<<<<
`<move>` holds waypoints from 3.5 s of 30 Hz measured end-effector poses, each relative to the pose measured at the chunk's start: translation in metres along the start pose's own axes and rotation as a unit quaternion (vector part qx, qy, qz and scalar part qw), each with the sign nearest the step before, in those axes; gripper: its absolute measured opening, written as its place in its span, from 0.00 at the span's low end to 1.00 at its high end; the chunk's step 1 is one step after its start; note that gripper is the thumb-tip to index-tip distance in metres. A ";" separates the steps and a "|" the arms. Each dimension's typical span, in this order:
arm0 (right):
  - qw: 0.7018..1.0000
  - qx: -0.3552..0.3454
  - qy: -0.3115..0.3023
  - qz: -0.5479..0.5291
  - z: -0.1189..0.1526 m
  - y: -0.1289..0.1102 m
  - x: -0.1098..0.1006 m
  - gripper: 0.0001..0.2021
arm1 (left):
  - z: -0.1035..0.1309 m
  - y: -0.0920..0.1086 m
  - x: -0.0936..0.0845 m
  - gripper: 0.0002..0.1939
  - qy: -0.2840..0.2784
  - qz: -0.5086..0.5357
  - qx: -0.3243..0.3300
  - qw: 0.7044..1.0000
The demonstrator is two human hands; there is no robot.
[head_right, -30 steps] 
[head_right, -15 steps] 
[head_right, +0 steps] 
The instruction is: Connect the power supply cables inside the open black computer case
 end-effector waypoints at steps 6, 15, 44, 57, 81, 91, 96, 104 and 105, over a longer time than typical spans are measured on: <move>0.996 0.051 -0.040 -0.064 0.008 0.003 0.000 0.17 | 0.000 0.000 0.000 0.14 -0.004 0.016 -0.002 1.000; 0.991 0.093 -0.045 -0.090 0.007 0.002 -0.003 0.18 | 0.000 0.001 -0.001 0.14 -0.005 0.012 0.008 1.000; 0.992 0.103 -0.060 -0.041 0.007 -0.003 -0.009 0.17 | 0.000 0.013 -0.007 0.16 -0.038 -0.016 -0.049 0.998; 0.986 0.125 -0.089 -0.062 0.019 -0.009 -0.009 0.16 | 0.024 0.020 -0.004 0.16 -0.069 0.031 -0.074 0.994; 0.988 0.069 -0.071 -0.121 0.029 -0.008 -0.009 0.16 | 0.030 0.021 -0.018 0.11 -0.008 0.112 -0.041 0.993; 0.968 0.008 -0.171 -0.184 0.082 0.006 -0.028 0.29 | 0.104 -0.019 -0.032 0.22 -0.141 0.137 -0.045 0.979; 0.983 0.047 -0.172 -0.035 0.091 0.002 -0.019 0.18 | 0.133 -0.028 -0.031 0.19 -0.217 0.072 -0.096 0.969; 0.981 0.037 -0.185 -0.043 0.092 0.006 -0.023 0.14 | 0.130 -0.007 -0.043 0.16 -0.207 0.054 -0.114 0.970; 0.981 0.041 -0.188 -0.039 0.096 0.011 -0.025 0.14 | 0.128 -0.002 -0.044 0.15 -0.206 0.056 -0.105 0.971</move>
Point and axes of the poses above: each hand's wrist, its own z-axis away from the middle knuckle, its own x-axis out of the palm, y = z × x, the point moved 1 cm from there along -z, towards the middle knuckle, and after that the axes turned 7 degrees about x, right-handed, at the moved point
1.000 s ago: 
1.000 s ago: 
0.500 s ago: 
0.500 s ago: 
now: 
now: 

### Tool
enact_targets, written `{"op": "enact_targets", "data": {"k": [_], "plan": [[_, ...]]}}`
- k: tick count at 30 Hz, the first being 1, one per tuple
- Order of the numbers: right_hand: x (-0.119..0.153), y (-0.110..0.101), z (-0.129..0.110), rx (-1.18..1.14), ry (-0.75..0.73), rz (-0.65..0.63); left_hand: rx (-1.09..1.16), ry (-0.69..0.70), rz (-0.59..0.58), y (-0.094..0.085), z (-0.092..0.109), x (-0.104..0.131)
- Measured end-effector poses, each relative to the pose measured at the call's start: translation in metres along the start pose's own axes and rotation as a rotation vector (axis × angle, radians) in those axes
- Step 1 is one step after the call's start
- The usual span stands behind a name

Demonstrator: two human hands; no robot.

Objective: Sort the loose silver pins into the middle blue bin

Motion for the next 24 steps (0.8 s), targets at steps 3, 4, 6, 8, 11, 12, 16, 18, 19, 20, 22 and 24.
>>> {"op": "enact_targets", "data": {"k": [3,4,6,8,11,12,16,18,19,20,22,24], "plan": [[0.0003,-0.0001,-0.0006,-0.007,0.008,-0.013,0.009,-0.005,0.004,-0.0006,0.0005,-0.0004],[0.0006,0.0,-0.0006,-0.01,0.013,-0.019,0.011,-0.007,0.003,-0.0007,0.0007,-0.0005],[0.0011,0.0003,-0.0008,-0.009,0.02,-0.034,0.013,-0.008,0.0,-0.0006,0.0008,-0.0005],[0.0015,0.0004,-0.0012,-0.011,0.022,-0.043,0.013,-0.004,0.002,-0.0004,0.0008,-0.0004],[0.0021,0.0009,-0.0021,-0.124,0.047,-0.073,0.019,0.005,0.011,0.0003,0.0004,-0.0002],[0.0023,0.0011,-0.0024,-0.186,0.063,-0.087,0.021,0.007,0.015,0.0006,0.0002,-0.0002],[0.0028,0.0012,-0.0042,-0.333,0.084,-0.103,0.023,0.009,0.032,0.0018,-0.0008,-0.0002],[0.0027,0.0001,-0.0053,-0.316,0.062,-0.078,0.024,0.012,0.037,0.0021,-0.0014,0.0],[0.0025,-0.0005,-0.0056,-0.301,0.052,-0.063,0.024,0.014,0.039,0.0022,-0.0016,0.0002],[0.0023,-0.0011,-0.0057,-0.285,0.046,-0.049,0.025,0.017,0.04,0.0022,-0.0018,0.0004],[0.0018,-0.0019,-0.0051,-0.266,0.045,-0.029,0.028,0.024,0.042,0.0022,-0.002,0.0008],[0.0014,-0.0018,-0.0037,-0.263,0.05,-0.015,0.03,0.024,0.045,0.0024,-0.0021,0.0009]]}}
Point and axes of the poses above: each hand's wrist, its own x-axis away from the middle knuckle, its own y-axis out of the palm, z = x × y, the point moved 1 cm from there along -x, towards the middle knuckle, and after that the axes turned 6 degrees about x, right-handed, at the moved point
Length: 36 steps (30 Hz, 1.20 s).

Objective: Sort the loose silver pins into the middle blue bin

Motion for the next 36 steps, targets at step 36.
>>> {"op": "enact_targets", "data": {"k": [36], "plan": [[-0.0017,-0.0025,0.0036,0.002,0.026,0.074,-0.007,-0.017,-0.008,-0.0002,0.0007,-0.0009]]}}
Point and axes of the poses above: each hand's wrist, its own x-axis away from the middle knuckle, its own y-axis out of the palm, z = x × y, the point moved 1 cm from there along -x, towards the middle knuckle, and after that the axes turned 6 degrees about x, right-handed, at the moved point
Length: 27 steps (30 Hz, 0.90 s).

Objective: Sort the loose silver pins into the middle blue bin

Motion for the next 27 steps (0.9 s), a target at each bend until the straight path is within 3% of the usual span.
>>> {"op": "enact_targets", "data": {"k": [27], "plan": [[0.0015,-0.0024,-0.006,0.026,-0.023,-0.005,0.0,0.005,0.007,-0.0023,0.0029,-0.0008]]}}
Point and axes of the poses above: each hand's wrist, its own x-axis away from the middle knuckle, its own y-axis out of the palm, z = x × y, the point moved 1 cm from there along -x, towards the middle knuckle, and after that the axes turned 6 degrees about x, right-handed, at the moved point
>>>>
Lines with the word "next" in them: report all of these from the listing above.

Motion for the next 24 steps (0.8 s), targets at steps 3, 4, 6, 8, 11, 12, 16, 18, 19, 20, 22 and 24.
Motion for the next 36 steps, targets at step 36.
Motion for the next 27 steps (0.9 s), a target at each bend until the straight path is within 3% of the usual span.

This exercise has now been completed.